Lompat ke isi

Memutuskan Pertalian/Bab 6

Dari Wikisumber bahasa Indonesia, perpustakaan bebas

VI. ORANG SEMENDA

Orang semenda orang diselang,
berkarib karena perkawinan.
Kasihkan anak sibiran tulang,
maksud hati tidak berkenan.


Pada malam itu bintang-bintang gemerlapan cahayanya, sebagai berlian yang bertaburan di atas beledu biru rupanya. Kelelawar kelihatan terbang seekor demi seekor mencari mangsanya? Rama-rama malam mengembangkan sayapnya yang berukir-ukiran, terbang kian ke mari, lalu hinggap pada bunga sedap malam. Di jalan raya sudah mulai lengang, kendaraan tak berapa lagi yang lalu lintas, dan orang pun sudah jarang kelihatan.

Maka tampaklah guru Kasim membelok di Simpang Limau, menuju arah ke pasar Bukit Tinggi. Ia berjalan perlahan-lahan pikirannya berkacau bilau. Mengenangkan perkataan mentuanya yang mengatakan bahwa masih ada mamaknya yang akan mengasuh Syahrul, sungguh tak enak pada pendengarannya. Apalagi memikirkan pertanyaan Datuk Besar yang seakan-akan tidak percaya menyerahkan Syahrul kepadanya, padahal anaknya sendiri, sangat menyakitkan hatinya. Tidak ada ubahnya sebagai orang lain saja ia dipandang oleh kaum keluarga isterinya itu. Dalam pada berpikir-pikir demikian itu, terkenanglah ia akan anak jantung hatinya. Maka tiba-tiba terbayang di matanya muka Syahrul yang kecil molek dan kuning langsat itu, tetapi kemudian hilang lenyap dari pada pemandangannya, hilang sebagai takkan kembali lagi, entahkan untuk selama-lamanya. Sedih dan pilu beramuk dalam sanubarinya, karena ia tak dapat membawa anaknya. Maka guru Kasim pun berkata dalam hatinya; "Rupanya tak berhak sedikit jua saya kepada Syahrul, anak kandung saya sendiri. Mamaknya, Datuk Besar yang lebih berhak daripadaku kepada Syahrul! Padahal hampir tidak sedikit jua pertalian Syahrul dengan mamaknya, baik lahir atau pun batin?"

Sekonyong-konyong kedengaran olehnya seolah-olah ada orang memanggil namanya dari belakang.
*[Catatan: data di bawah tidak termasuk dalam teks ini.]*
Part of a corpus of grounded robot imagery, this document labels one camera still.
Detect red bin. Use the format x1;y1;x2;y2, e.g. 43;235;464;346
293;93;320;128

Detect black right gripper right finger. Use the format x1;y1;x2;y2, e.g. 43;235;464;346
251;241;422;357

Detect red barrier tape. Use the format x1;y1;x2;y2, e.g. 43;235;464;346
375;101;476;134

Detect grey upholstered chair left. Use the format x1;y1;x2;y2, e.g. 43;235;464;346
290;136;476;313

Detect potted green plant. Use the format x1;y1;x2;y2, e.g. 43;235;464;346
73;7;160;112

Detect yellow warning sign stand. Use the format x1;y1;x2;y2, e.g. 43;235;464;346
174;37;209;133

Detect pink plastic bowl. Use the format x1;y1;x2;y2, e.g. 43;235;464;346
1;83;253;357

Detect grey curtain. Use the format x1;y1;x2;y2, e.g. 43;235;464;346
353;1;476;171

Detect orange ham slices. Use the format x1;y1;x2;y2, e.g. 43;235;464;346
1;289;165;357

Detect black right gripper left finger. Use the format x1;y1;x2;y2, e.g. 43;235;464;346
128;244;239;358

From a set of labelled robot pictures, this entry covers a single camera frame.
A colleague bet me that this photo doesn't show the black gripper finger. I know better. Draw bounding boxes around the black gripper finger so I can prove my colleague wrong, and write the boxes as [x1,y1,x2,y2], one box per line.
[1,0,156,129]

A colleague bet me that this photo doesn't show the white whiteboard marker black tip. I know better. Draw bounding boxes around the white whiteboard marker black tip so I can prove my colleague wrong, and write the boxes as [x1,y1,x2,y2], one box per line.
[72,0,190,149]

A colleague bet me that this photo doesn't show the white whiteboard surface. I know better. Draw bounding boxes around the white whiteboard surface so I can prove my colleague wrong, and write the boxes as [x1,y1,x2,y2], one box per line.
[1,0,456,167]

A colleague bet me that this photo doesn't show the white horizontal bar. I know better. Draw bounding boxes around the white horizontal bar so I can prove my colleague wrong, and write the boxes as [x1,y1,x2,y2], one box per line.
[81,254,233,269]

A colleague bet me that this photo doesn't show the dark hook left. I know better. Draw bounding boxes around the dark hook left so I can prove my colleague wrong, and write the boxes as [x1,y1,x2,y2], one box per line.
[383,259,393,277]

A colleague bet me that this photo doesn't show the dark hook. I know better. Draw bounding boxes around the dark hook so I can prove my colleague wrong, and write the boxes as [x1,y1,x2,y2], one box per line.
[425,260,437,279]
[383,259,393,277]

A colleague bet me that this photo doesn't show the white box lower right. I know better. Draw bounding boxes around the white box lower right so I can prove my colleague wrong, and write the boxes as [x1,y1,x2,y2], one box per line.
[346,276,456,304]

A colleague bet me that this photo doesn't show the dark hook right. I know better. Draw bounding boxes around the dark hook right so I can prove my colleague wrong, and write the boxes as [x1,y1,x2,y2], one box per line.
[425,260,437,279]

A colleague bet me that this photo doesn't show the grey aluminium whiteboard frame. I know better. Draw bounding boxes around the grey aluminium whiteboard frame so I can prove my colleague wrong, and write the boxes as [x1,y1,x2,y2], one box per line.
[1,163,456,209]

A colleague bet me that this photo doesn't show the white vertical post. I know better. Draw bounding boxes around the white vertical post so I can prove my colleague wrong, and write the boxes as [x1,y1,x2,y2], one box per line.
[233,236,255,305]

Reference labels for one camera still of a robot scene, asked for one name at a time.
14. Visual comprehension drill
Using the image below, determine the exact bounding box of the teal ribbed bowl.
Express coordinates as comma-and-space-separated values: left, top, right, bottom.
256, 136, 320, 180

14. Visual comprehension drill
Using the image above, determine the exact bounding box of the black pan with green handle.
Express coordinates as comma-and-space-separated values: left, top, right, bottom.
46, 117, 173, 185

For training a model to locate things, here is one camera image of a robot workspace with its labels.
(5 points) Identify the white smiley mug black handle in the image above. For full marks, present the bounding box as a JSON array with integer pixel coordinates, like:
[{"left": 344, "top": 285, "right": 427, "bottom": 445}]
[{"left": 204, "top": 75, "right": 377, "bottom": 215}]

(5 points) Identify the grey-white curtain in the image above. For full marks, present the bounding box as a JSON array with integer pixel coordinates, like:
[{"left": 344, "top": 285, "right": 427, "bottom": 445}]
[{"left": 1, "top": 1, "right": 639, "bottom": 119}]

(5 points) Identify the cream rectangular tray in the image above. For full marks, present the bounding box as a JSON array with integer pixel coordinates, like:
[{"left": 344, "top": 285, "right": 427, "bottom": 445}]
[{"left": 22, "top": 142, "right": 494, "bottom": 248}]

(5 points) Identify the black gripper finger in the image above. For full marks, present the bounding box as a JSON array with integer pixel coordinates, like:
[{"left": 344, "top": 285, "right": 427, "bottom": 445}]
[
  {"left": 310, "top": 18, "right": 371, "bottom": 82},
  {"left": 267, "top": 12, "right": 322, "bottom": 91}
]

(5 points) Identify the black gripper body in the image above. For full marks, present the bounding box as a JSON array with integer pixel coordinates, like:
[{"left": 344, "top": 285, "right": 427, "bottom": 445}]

Guru Kasim berpaling, tetapi seorang pun tak ada yang tampak kepadanya. Tempatnya berdiri itu ialah pada jalan di muka rumahnya di Aur Tajungkang. Demi dilihatnya rumah tinggal itu, maka timbullah keinginannya hendak melihat rumah itu sekali lagi. Sampai di pintu gapura, maka tampak kepadanya suatu bayang-bayangan yang menyerupai muka isterinya. Jamilah melambai-lambaikan tangan dari serambi muka rumah itu, sebagai orang memanggil menyuruh datang dekat kepadanya. Guru Kasim berdiri menatap bayang-bayang itu, yang seolah-olah meminta pertolongan dan memohonkan rahim belas kasihan kepadanya. Jangankan ia takut memandang wajah isterinya yang telah meninggal itu, melainkan dengan berani ditolakkannya pintu gapura itu hendak menemui Jamilah. Akan tetapi ia tak dapat masuk, karena pintu gapura berkunci. Tidak lama antaranya, lalulah sebuah kahar. Maka guru Kasim pun insyaflah akan diri, bahwa ia sedang dilamun kenang-kenangan yang bukan-bukan. Sambil menarik napas ia berpaling, lalu naik kahar ke Tarok, ke rumah Datuk Garang, penghulu andiko pada kaumnya.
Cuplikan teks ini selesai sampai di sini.